By 5:30pm, the jury handed out the decree: life in prison.
The two jurors interviewed say they have no regrets about the verdict or the knowledge that Abshire will likely live out his days behind bars.
"He got away with it for three or four years," says Sage. "It caught up with him."
For the Swartzes, Justine's parents Heidi and Steve, and her younger sister Lauren, there is tremendous relief.
"It was clear to me from the very start that the jury was very engaged, very attentive, the entire trial," says Heidi Swartz, expressing gratitude. "I know it must have been very painful and difficult to hear the story that they did, and I know that a little part of Justine will always be a part of their lives, too."
"I will never forget it," says Hooper, "but I also feel like I was able to be a part of bringing about justice to Justine's murder and to be able to be a part of giving her family closure. That means a lot to me."
While the family is still absorbing the verdict, Lauren Swartz says it's changed their focus.
"We've spent the last five years focusing on the last six hours of her life. We had to focus on the brutality and every detail so we could come to a place where we could have enough peace to focus on the 27 years of her life," says Lauren. Now, she says, "we'll find more positive ways to memorialize her, and not the place where her body was found."
As for an appeal, Abshire– who entered court Tuesday morning in a suit but who left in handcuffs and shackles– has 30 days to file. However, legal analyst Heilberg says the appeals clock doesn't start ticking until after his formal sentencing hearing January 12.
There also must be a basis for appeal, but that, says Heilberg, can be a difficult to find.
"You have to show that a mistake was made that made the trial so unfair that it affected the result," he says, "or evidence came in, or didn't, that was so important that it could have changed the result."
If there was a Constitutional issue, Abshire could appeal to the U.S. Supreme Court, but Heilberg sees that as unlikely to succeed in even being heard.

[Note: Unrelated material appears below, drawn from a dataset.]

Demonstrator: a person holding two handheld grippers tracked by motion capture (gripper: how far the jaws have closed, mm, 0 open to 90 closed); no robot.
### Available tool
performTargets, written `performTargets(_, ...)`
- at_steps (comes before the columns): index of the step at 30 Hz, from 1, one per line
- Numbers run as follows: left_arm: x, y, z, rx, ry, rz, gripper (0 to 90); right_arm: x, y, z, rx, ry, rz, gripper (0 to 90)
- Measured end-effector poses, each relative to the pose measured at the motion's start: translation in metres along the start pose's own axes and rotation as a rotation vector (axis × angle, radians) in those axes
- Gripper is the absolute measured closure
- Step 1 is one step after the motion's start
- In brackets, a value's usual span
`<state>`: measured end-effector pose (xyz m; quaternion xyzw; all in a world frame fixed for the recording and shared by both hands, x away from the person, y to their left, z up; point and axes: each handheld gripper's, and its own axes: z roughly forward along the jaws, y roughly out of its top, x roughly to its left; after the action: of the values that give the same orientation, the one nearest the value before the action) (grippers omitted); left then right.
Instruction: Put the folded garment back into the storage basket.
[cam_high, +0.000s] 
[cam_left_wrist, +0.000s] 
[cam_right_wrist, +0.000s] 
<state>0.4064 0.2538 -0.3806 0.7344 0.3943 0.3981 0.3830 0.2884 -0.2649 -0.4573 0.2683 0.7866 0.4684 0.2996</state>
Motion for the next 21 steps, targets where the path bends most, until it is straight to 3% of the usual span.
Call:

"You have a better chance of being struck by lightning," he says.
Outside the courthouse following the verdict, Orange Commonwealth's Attorney Diana Wheeler, who co-tried the case with assistant Commonwealth's Attorney Rick Moore, stressed the incredible effort and thousands of hours of investigation and prosecution.
Defense attorney Weber expressed appreciation to judge and jury. While calling the trial "fair," he did not respond to questions submitted later on any plans for appeal.